EXERCISE DESCRIPTION: Only one span is wanted from the lines below: from the one with "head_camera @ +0" up to and including the one with "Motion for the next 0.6". Copy it exactly, without images.

EXCERPTED RECORDS:

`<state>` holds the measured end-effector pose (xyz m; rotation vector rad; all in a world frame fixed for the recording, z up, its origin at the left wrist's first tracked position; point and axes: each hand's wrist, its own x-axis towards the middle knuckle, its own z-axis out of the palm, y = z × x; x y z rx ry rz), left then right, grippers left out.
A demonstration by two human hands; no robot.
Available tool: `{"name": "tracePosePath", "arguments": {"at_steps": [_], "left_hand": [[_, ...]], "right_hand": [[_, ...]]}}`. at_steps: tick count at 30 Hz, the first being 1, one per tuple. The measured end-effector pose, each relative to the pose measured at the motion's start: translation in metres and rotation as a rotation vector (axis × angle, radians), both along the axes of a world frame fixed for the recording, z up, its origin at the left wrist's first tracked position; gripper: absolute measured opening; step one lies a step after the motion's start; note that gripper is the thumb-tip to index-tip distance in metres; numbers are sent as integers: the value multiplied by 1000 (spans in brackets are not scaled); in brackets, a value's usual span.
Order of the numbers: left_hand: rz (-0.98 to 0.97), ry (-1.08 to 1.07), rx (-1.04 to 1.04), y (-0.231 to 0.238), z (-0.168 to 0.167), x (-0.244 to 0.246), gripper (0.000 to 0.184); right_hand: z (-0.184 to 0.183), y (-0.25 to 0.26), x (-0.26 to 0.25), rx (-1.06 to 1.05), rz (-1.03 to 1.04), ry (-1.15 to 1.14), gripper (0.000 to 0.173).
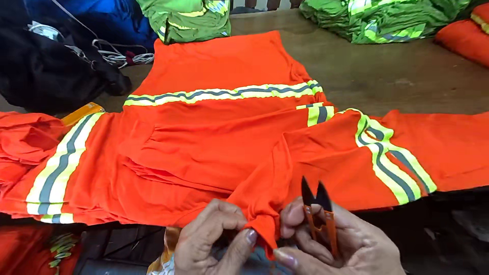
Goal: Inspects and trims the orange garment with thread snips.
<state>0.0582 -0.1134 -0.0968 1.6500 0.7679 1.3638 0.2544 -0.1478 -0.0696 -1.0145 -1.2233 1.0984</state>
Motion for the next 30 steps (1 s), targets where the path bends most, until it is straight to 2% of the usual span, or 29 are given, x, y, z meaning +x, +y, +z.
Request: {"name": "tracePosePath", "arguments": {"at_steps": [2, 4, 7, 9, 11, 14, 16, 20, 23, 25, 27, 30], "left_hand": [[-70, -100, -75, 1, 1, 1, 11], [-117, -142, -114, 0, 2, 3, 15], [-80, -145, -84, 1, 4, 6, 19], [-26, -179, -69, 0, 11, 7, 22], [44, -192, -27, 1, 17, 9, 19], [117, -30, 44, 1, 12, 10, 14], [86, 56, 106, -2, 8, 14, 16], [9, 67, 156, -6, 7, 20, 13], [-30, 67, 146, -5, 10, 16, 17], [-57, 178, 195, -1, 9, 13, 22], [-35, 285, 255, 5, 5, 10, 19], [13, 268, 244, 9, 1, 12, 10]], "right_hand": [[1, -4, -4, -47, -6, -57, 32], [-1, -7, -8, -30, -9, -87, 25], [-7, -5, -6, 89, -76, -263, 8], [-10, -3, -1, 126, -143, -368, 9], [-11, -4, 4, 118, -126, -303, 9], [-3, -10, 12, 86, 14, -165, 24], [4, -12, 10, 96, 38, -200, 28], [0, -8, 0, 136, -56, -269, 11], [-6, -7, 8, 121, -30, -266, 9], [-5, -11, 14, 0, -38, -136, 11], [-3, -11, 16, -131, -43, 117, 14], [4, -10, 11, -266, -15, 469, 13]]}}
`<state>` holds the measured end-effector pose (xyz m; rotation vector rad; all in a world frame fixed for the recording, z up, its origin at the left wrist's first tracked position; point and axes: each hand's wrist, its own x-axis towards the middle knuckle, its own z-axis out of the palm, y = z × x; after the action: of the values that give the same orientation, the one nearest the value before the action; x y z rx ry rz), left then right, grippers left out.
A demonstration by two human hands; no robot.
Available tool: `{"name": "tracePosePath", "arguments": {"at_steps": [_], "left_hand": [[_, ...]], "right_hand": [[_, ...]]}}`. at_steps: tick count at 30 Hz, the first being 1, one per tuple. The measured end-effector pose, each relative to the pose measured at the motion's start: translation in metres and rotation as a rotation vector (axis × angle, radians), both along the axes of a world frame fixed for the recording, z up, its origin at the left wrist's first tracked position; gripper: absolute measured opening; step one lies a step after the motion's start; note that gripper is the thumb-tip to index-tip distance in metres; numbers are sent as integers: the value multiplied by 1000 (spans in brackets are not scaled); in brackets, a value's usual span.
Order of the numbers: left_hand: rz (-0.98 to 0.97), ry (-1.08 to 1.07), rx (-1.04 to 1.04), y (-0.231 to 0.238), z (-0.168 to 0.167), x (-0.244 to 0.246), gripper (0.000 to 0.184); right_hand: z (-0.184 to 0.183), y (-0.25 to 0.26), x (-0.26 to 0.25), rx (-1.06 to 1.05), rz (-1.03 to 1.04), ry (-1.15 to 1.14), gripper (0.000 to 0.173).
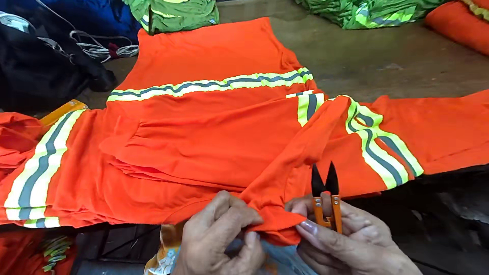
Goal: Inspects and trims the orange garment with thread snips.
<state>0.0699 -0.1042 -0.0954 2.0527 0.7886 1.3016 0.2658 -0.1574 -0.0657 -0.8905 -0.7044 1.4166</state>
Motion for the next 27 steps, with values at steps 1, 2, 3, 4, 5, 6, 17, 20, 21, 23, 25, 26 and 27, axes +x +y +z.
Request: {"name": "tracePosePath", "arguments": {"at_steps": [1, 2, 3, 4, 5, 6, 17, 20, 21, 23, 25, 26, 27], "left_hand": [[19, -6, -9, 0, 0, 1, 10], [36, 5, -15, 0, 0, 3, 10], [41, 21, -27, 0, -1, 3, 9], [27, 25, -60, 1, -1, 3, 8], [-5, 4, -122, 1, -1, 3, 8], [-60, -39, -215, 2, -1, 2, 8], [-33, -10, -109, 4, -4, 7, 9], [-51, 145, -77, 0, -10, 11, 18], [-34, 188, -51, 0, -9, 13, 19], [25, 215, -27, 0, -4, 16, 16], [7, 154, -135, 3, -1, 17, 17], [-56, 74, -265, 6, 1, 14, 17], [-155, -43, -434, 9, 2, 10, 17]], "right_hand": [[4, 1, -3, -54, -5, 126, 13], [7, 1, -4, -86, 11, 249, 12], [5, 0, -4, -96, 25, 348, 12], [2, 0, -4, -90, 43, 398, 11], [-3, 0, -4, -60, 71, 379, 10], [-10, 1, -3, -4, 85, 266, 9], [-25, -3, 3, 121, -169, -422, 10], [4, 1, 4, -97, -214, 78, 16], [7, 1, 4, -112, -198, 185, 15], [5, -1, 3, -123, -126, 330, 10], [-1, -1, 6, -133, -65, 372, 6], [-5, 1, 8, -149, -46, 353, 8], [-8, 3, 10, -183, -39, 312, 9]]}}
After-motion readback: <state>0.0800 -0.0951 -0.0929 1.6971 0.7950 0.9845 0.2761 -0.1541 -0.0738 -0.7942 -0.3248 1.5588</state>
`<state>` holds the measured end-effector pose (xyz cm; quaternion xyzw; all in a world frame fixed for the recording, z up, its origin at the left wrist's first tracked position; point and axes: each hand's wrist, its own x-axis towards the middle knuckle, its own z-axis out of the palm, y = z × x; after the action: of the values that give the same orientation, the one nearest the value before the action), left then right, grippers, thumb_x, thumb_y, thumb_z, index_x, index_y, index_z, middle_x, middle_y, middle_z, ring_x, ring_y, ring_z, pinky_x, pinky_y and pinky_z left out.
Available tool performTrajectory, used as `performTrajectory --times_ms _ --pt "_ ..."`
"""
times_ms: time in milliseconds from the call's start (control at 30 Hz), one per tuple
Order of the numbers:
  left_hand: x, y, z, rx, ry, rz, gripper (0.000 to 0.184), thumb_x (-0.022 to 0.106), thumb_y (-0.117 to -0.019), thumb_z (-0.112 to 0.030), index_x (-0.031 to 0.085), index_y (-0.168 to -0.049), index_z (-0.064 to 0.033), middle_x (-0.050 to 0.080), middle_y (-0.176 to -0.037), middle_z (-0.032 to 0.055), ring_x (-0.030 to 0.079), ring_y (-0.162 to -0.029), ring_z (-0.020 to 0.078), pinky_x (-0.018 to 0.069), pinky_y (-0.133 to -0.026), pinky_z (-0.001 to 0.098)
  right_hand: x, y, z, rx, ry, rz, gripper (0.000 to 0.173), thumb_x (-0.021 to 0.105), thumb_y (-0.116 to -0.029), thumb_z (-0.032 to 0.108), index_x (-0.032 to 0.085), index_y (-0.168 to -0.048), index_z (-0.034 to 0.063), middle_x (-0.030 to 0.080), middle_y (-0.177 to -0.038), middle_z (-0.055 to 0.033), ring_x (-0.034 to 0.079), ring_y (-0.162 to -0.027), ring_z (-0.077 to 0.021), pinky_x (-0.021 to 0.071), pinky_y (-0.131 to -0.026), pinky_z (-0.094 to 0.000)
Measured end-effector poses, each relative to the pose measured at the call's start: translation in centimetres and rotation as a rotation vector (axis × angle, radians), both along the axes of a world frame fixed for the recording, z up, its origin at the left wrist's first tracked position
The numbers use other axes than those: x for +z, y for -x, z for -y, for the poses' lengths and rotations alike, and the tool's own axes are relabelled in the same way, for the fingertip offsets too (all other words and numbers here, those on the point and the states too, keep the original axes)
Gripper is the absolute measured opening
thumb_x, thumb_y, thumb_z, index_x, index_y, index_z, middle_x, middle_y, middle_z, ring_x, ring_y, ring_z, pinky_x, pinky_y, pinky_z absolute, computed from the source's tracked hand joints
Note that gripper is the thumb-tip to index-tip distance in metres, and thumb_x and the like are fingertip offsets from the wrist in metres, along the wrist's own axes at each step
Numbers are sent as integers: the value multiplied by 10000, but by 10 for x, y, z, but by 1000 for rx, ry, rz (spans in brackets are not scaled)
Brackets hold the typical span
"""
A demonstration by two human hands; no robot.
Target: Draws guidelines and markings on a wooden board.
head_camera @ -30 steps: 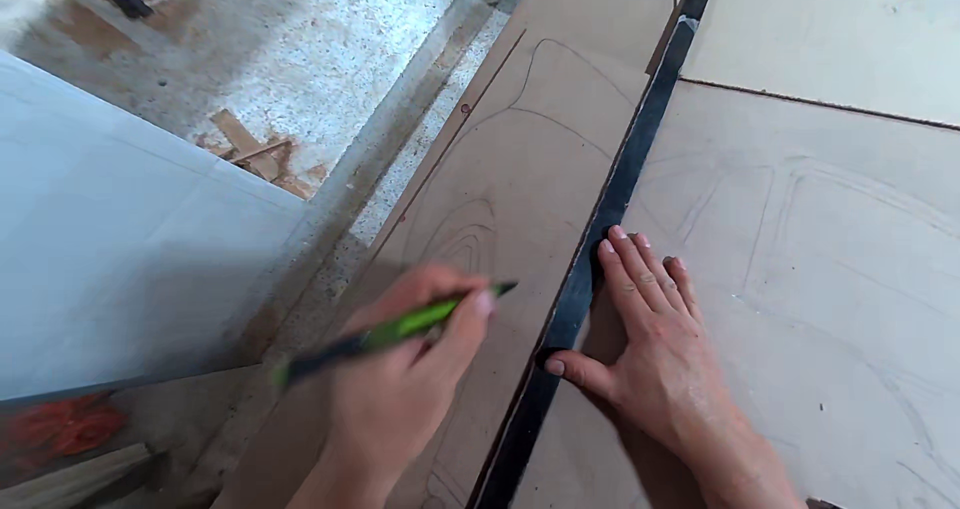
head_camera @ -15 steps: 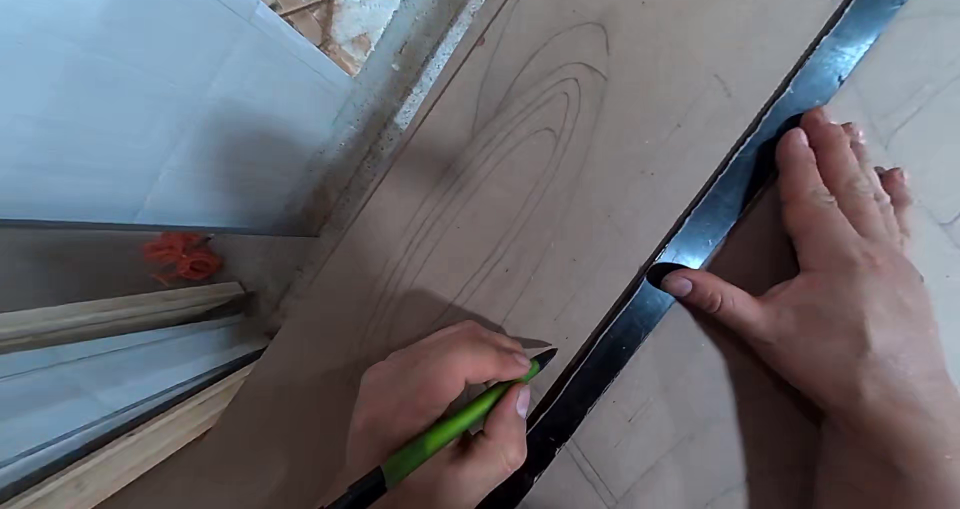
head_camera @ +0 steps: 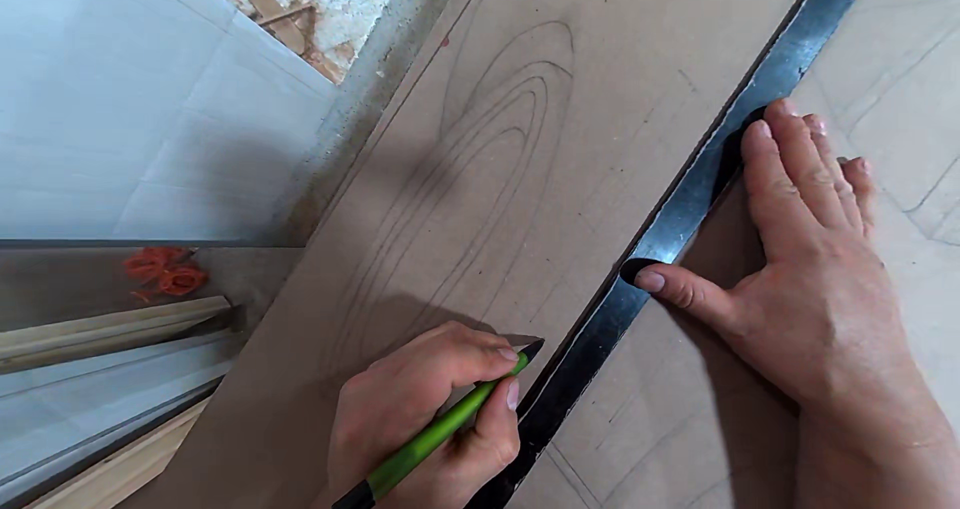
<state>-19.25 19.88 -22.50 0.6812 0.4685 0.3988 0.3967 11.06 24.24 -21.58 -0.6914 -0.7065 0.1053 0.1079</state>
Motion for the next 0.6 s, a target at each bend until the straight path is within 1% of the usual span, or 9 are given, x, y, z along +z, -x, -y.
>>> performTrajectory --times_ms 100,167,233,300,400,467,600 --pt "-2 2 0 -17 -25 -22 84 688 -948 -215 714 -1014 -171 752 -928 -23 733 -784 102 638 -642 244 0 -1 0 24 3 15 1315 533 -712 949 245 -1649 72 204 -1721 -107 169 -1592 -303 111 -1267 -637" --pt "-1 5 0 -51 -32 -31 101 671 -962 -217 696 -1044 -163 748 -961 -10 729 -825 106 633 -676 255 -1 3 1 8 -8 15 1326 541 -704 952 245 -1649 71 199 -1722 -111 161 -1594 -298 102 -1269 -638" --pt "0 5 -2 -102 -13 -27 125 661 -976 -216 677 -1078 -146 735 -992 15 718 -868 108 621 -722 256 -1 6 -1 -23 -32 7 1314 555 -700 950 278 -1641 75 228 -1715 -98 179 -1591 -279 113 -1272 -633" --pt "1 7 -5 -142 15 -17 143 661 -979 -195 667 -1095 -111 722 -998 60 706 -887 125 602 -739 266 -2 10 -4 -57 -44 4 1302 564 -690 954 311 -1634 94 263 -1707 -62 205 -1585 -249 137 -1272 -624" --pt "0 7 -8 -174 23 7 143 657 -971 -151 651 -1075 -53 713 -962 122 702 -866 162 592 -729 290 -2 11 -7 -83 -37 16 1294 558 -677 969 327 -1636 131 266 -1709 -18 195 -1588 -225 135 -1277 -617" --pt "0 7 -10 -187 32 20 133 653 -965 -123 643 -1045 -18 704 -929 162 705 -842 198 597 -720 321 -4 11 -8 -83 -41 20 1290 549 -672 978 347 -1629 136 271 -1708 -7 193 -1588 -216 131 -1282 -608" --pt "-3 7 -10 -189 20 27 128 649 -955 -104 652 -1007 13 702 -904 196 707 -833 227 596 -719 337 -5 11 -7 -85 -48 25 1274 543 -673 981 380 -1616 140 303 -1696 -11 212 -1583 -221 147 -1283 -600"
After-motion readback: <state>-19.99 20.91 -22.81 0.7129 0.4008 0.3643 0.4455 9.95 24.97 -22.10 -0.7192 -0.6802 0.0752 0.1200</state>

SOLUTION FOR THIS TASK:
head_camera @ +0 steps: 
<state>-19.25 19.88 -22.50 0.6812 0.4685 0.3988 0.3967 11.06 24.24 -21.58 -0.6914 -0.7065 0.1053 0.1079</state>
Motion for the next 0.6 s, a target at each bend until the straight path is within 1% of the usual span, or 9 are given, x, y, z along +z, -x, -y.

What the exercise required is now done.